The District of Columbia had the fewest COVID-19-related deaths in the nation during the week of Aug. 11-17, according to a new survey.
The nation’s capital ranked as the seventh-safest state during the pandemic.
Personal finance website WalletHub compared the 50 states and the District of Columbia across five key metrics: rates of COVID-19 transmission, positive testing, hospitalizations, deaths, and the share of the eligible population getting vaccinated.
The authors of the study wrote that staying safe is one of Americans’ top concerns.
They said, “safety is also essential for getting the economy back on track, as the lower COVID-19 transmission and deaths are in a state, the fewer restrictions there will be, and the more confidence people will have to shop in person.”
While states have fully reopened, the study authors wrote that getting back to normal means a fully vaccinated population.
As of Thursday, approximately 51 percent of the American population is vaccinated.
The authors spell out that some states are safer than others.
Vermont, Connecticut, Massachusetts, Maine, Rhode Island and Maryland ranked first through sixth, respectively, in overall safety.
While having the fewest deaths, the District ranked seventh overall.
New Hampshire, New York and New Jersey completed the top 10.
Virginia finished 18th.
Vermont, Hawaii, Massachusetts, Connecticut and New Jersey had the highest vaccine rate.
Massachusetts, Rhode Island, New York, Vermont and Maine enjoyed the lowest positive test rate.
Vermont, New Hampshire, Maine, Massachusetts and North Dakota had the lowest hospitalizations.
Vermont, California, Connecticut and Wisconsin followed Washington, D.C., with the lowest death rates.
Southern states such as Florida, Georgia, Mississippi, Kentucky, Texas, and Alabama had the most unvaccinated residents, hospitalizations, and deaths.

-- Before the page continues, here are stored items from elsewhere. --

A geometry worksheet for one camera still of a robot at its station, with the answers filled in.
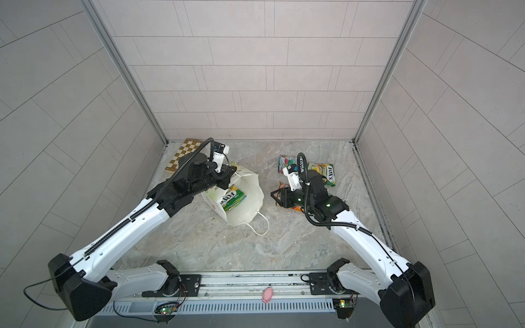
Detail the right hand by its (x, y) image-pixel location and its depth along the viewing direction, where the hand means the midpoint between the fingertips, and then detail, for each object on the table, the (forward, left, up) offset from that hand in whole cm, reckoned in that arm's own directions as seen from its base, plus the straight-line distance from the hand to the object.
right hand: (273, 195), depth 74 cm
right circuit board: (-33, -22, -20) cm, 44 cm away
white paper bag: (+6, +14, -15) cm, 21 cm away
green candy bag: (+7, +18, -13) cm, 23 cm away
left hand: (+7, +11, +10) cm, 16 cm away
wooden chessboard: (+42, +45, -14) cm, 63 cm away
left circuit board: (-31, +37, -16) cm, 51 cm away
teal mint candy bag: (+29, -7, -15) cm, 33 cm away
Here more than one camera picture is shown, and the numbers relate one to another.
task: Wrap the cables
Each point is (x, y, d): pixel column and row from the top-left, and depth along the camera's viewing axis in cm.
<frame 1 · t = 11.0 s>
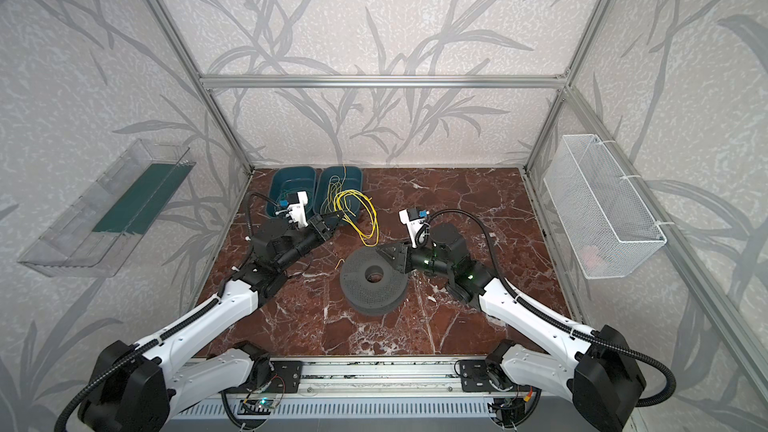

“Following the guidance provided by public health officials at this point are the best measures to ensure safety, wear a mask, wash your hands, and maintain distance,” said WalletHub expert James W. Keck, an associate professor of Homeland Security and Emergency Preparedness at the L. Douglas Wilder School of Government and Public Affairs at Virginia Commonwealth University.
“Get the vaccine when it is available. Facilities should be frequently sanitized and well ventilated if occupied,” Keck said. “Limit exposure when you can, put up shields in appropriate areas if you must deal with the public. Recovery is not going to be quick even if we get a large part of the population immunized.”
Further, the media “should provide clear information about benefits, risks, knowns, and unknowns,” said Andreas Handel, a WalletHub expert and associate professor and associate department head and graduate coordinator in the Department of Epidemiology and Biostatistics at the College of Public Health – University of Georgia.